Смотрю документы. У братка все просто, он сидит давно, у него особо тяжкие, но по новому делу его скоро везут на психиатрическую экспертизу, его волнует, правильно ли вопросы поставлены. Постановление чистенькое, мне нечего ему посоветовать. Ему — ждать, а к этому он давно привык. Уходит на свою шконку, спать.
У обоих шконки свои, отдельные, на них никто больше не садится и не ложится, что для транзитной хаты редкость. На всех остальных шконках спят по очереди.
У Александра дело большое. Там многоэпизодная банда. Читаю и не понимаю. Обвинение ему вменено на восемь эпизодов, а в приговоре — девять. Судья ошибся, вписал ему в приговоре чужой эпизод. Ошибке много лет, но все судебные инстанции на нее плюнули.
Так не бывает, но вот бумаги передо мной. Так нельзя, но можно.
С этим принципом — нельзя, но можно — живут зэки, придется теперь жить и мне. Я еще и не такое увижу.
Я быстро пишу ему текст обращения генпрокурору, шансы близки к нулю, но времени у него много, и надо пробовать все.
Хата внимательно слушает и смотрит. Ко мне выстраивается очередь. До вечера я успеваю написать две апелляционные жалобы и позицию в прениях трем арестантам. Я рад: это отвлекает и убивает время. Работу прерывают несколько раз — принесли баланду на обед, загнали вновь арестованного казанского парня, а под вечер этап, восемь человек.
Становится очень тесно. Почти все курят.
Арестованный из Казани — неинтересный: мелкий полицейский, сбытчик наркоты, держится дерзко и уверенно, говорит, что ненадолго сюда. Украдкой он дает мне постановление об аресте, я читаю, смотрю на парня и вижу, что он совсем не уверен и ему страшно.
Правильно не уверен, и правильно страшно. Срок будет большой.
Этап южный, люди с разных централов, от Нальчика до Ульяновска. Кто-то едет на строгий, кто-то на общий в Киров. В Тагил — я один.
— Братан, я Витос, — подсаживается юркий молодой кавказец.

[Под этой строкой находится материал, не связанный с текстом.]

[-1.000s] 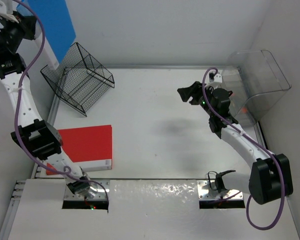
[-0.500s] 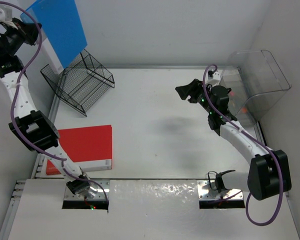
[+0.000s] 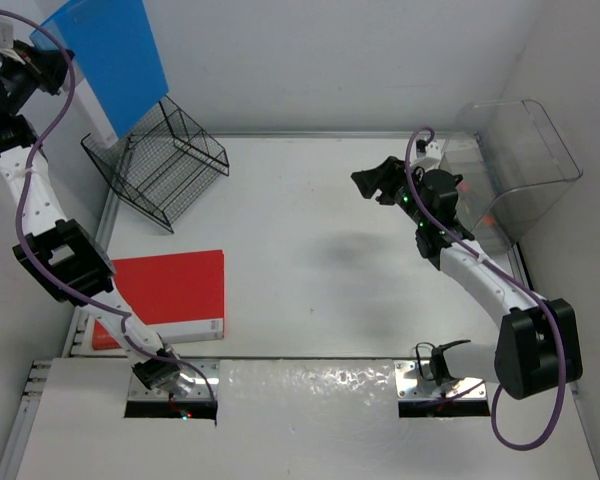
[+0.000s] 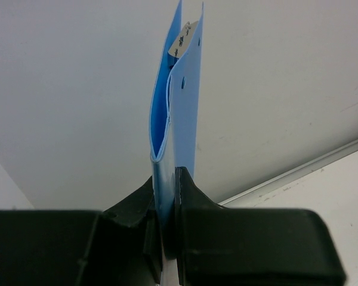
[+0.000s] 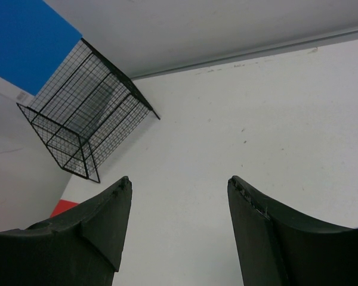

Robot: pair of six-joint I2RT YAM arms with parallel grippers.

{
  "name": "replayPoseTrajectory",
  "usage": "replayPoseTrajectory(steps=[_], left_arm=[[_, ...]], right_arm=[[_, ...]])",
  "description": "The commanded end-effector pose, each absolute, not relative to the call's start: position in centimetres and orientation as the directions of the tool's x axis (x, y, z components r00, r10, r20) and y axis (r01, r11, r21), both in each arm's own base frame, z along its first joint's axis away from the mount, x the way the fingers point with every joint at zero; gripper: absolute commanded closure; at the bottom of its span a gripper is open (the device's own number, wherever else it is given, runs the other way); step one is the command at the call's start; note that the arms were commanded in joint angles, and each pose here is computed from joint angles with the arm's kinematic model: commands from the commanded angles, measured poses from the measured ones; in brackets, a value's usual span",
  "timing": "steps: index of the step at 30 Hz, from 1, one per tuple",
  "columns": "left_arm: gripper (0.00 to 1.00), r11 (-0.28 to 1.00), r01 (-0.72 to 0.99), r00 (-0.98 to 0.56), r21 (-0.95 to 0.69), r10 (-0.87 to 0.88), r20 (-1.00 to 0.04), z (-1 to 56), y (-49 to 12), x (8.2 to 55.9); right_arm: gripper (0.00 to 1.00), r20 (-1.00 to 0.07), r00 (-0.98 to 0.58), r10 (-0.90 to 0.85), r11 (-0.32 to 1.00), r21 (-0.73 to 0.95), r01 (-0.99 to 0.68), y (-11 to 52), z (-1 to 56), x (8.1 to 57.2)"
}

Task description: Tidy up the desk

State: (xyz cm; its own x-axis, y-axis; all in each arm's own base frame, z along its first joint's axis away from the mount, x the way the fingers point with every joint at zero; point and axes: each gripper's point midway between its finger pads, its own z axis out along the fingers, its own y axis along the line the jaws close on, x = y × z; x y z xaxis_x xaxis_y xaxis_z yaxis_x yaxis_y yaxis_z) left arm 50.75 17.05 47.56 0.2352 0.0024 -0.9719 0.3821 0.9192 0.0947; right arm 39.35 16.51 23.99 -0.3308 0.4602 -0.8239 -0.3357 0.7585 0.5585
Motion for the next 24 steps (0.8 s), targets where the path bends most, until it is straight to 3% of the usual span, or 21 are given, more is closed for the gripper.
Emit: replayPoseTrajectory(steps=[1,24], left_arm=[[1.0,0.92,0.362,0.295,0.15,0.039,-0.955,49.1,18.0,50.0],[1.0,0.931,0.349,0.195,0.105,0.037,-0.98,44.7,19.7,50.2]], right_arm=[[0.36,-0.845,-0.268,0.463,0.761,0.534,-0.368,16.6,26.5,40.2],[0.36,-0.832,-0.287,0.475,0.757,0.552,-0.348,16.6,25.5,40.9]])
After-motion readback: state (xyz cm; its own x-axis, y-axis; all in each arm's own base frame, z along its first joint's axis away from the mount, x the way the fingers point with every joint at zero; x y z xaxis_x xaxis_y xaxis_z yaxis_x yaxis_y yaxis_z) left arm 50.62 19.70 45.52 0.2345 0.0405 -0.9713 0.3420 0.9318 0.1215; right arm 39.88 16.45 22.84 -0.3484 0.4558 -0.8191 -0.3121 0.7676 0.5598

Говорит почти без акцента. Но очень много говорит. Рассказывает, что он случайно с БС, он вообще черный по масти, в отрицалове, просто служил срочную во внутренних войсках. Слишком часто повторяет, что не хотел сидеть с бээсниками.
— Ты это на зоне расскажешь, не мешай человеку, — тихо бросает Александр.
Я пишу, мне действительно не до разговоров.
Витос вскидывается, но видит матерого волка, чувствует свое место и на время замолкает. Отходит, улыбается мне и Александру. Плохая улыбка. Плохой человек.
— Ляжет под оперов на третий день, — говорит Александр тихо.
Я верю.
Около трех ночи до меня доходит очередь на сон. Это самое шумное время, работают тюремные дороги, крик стоит беспрерывный. Но я отключаюсь. В шесть меня поднимают, скоро этап. На мое место сразу ложится следующий и тоже отключается.
Я одеваюсь, беру сумку. Прощаются со мной тепло, жмут руку и тут же забывают — это жизнь транзитной хаты, здесь нет ни друзей, ни попутчиков.
Забываю и я.
Зэк всегда думает о том, что впереди. Вчерашний день прожит, и, если он не привел тебя в карцер, ШИЗО или медчасть, — прожит хорошо. Завожу одну руку назад, во второй сумка, и иду за конвоиром.
В вагоне «столыпина» я начинаю чувствовать от одежды запах плова и специй.
Это ненадолго. Дым дешевых сигарет очень скоро забивает все.